In these pages we have previously explored the conflicting cases leaving unclear the statutory methods for settlors to modify their revocable trusts, the most prevalent form of estate planning for Californians seeking to put their affairs in order, particularly for larger estates where the costs and delays of a formal probate are prohibitive. With the recent decision in Diaz v. Zuniga, (2nd App Dist., May 19, 2023), these rules are even more uncertain.
With the exception of specific estate tax devices that require irrevocability, trusts used by individuals to estate plan are generally revocable and amendable by their settlors, and even where trusts are silent on their face as to their revocability California law presumes them to be revocable and amendable. Probate Code §§ 15400 and 15402. So the methodology for revocation and amendment is key to the construction of a trust, causing practitioners to both experiment with the procedure for making those changes when drafting trusts and grapple with how to exercise those powers in trusts drafted by others.
In 1986, California replaced existing Civil Code §2280, dealing with trust revocation, with the current law found in Probate Code §§ 15401 and 15402, which govern trust revocation and modification respectively.
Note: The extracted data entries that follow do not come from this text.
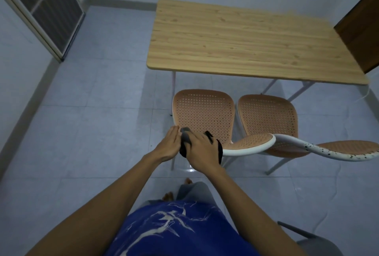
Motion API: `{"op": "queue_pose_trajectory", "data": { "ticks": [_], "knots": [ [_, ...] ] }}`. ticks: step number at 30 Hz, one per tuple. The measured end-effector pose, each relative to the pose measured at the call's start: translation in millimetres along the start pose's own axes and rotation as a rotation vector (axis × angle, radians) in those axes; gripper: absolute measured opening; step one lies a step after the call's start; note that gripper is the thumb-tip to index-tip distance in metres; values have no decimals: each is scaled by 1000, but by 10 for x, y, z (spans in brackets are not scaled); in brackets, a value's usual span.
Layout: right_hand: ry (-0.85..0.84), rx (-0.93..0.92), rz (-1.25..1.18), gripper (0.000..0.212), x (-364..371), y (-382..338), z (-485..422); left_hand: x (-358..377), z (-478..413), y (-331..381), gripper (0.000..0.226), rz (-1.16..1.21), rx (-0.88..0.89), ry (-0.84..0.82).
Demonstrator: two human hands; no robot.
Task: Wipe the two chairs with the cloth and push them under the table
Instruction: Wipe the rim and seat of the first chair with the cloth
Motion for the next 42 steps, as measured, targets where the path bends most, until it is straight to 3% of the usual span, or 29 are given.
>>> {"op": "queue_pose_trajectory", "data": {
  "ticks": [7, 13, 17, 24, 29, 33, 37, 42],
  "knots": [
    [212, -43, 185, 62, -113, 516, 520, 12, -8, 13, 56, -2, -38, 25],
    [138, -60, 203, 70, 182, -72, 107, -13, -14, 36, 55, 17, -18, 12],
    [132, -98, 143, 75, 125, -62, 155, -50, -40, 26, 53, 43, -1, -10],
    [236, -104, 190, 57, -196, 980, 625, -106, -74, 69, 51, -181, -22, -54],
    [309, 119, 107, 50, -82, 623, 505, 13, -125, 199, 52, -395, 72, -56],
    [288, 80, 53, 51, 72, 264, 437, 285, -57, 374, 58, -429, 157, -14],
    [184, -62, 140, 53, -136, 727, 554, 299, -63, 313, 59, -433, 194, -2],
    [234, 124, 167, 53, -362, 1290, 596, 287, -51, 275, 59, -500, 238, 8]
  ]
}}
Point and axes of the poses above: each hand's wrist, its own z-axis away from the middle knuckle, its own x-axis out of the palm, y = z × x, the point moved 3 cm from there along -z, towards the middle knuckle, and after that the axes turned 5 degrees about y, right-handed, at the moved point
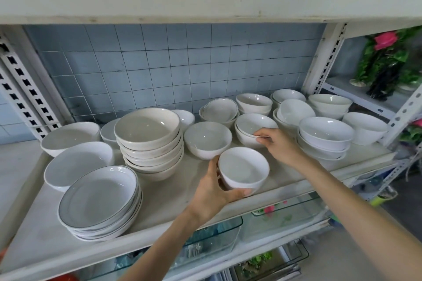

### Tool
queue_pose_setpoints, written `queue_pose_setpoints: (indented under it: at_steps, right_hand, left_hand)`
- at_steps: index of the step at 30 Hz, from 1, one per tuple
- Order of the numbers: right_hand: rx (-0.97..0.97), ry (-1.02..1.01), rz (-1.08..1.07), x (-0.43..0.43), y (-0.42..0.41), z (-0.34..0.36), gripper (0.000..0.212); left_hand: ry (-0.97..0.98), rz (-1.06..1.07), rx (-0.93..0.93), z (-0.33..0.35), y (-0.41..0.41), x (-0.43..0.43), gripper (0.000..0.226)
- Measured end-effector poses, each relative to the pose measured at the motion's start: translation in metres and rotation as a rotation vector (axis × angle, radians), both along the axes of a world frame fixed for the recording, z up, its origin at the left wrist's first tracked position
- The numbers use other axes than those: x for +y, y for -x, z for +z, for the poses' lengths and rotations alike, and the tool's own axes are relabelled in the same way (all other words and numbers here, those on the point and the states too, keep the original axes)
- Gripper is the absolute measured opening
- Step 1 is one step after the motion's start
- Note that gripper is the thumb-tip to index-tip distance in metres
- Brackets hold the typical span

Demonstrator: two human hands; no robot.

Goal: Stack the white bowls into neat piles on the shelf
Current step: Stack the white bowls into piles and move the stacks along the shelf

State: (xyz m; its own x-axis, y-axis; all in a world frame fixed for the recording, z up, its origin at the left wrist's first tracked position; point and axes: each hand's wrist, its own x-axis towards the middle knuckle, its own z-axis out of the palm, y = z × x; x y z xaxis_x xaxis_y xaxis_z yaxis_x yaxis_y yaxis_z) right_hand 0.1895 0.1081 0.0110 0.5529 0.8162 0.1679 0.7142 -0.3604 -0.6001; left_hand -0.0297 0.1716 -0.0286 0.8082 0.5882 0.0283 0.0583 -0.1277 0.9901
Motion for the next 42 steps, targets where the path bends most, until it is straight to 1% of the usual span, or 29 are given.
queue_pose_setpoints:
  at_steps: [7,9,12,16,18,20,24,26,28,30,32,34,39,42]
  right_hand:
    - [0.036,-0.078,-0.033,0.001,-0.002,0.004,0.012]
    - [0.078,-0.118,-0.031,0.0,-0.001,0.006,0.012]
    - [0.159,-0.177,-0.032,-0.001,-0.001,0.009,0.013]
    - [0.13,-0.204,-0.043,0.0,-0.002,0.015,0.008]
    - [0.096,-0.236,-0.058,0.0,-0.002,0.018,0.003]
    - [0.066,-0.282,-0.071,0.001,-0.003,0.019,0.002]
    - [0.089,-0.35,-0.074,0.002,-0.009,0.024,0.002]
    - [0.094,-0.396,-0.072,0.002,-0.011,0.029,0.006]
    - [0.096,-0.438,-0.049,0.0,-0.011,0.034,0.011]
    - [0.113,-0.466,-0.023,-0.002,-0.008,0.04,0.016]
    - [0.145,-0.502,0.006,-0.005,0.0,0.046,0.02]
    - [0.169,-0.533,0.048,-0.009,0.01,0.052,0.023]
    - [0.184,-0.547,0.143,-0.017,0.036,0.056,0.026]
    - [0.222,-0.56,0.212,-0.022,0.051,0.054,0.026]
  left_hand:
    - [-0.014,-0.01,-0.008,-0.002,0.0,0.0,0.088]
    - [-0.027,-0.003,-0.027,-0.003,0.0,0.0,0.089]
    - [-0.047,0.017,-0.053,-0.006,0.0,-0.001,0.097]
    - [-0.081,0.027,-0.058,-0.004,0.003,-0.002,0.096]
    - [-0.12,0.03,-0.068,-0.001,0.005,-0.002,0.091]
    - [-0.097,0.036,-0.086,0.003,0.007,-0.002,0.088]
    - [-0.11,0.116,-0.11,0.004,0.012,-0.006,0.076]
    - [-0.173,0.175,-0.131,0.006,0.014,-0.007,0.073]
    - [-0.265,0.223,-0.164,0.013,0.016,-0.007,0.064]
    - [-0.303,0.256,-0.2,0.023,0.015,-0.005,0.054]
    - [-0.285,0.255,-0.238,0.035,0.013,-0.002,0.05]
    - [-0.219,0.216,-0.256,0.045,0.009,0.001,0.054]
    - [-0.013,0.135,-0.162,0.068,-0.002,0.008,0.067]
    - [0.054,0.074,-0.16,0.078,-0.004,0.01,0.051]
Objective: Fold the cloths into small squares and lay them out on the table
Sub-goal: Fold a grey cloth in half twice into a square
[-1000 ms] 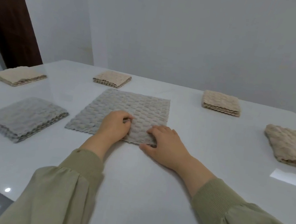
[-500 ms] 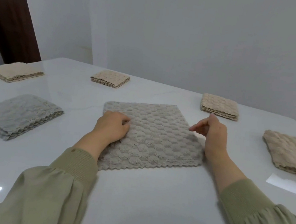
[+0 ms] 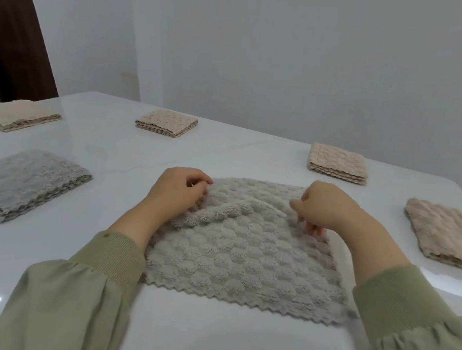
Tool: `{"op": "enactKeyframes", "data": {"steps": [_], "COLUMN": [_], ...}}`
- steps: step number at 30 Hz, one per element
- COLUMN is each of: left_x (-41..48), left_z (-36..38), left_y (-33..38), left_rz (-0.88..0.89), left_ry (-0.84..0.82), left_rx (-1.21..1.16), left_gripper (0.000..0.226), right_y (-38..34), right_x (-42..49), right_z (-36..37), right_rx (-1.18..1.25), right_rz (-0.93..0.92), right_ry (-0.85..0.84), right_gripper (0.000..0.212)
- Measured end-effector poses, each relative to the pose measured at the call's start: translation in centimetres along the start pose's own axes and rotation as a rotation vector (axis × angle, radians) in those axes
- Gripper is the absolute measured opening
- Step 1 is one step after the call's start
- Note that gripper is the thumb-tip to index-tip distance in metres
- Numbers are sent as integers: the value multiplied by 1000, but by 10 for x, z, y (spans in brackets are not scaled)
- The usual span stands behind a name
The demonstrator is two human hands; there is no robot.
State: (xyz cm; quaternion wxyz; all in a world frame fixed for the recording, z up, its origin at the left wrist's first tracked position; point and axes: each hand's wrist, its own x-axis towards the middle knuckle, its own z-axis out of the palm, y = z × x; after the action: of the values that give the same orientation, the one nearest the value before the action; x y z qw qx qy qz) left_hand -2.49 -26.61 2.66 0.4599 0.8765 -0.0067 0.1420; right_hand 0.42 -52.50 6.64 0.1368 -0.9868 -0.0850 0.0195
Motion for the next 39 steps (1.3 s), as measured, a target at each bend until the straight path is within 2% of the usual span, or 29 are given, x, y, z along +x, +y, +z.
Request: {"op": "enactKeyframes", "data": {"steps": [2,3,5,7,11,13,18,23,25,27,30,32,33,35,37,39], "left_x": [3,6,12,22,42,46,45,45,44,44,43,43,43,43,43,42], "left_z": [-1,-1,-2,-3,-3,-3,1,5,5,4,4,2,0,-4,-5,-5], "left_y": [-5,-8,-17,-28,-38,-37,-32,-26,-24,-22,-21,-20,-19,-13,-8,-6], "left_rz": [-1,-6,-47,-113,-148,-134,-81,-26,-21,-18,-25,-14,-11,-1,3,4], "left_ry": [92,133,170,111,1,-31,-46,20,70,106,145,226,258,280,277,281], "left_rx": [-26,-15,48,157,380,423,154,122,100,76,54,80,144,408,543,526], "left_gripper": [24,24,22,26,50,55,46,50,51,45,10,9,7,10,17,19], "right_y": [8,12,23,33,40,38,39,38,39,40,36,37,38,38,39,40], "right_x": [9,13,20,26,34,34,40,40,41,42,41,42,42,40,40,44], "right_z": [14,23,42,51,47,45,42,40,38,39,40,39,37,30,24,24], "right_rx": [56,68,-21,-49,106,156,350,630,743,791,798,777,739,549,392,455], "right_rz": [-3,-3,5,30,42,41,-14,-81,-57,-24,3,-3,0,46,91,117], "right_ry": [293,358,261,148,163,131,157,284,257,221,294,412,466,535,541,499], "right_gripper": [30,26,33,45,57,64,65,59,61,53,9,21,18,16,19,19]}}
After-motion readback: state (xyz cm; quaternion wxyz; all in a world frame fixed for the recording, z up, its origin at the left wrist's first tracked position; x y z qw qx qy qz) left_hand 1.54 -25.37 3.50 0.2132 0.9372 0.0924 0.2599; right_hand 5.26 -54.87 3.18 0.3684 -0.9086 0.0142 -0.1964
Revocation procedure is set forth in Probate Code § 15401, which provides that a trust may be revoked either by any method provided in the trust instrument itself (the “stated method”) or “by a writing, other than a will, signed by the settlor or any other person holding the power of revocation and delivered to the trustee during the lifetime of the settlor or the person holding the power of revocation” (the “statutory method”). Either method is acceptable unless the trust explicitly states that the instrument’s stated method is mandatory. § 15401(a)(2). By contrast, for modification of a trust Probate Code § 15402 states simply: “Unless a trust instrument provides otherwise, if a trust is revocable by the settlor, the settlor may modify the trust by the procedure for revocation.”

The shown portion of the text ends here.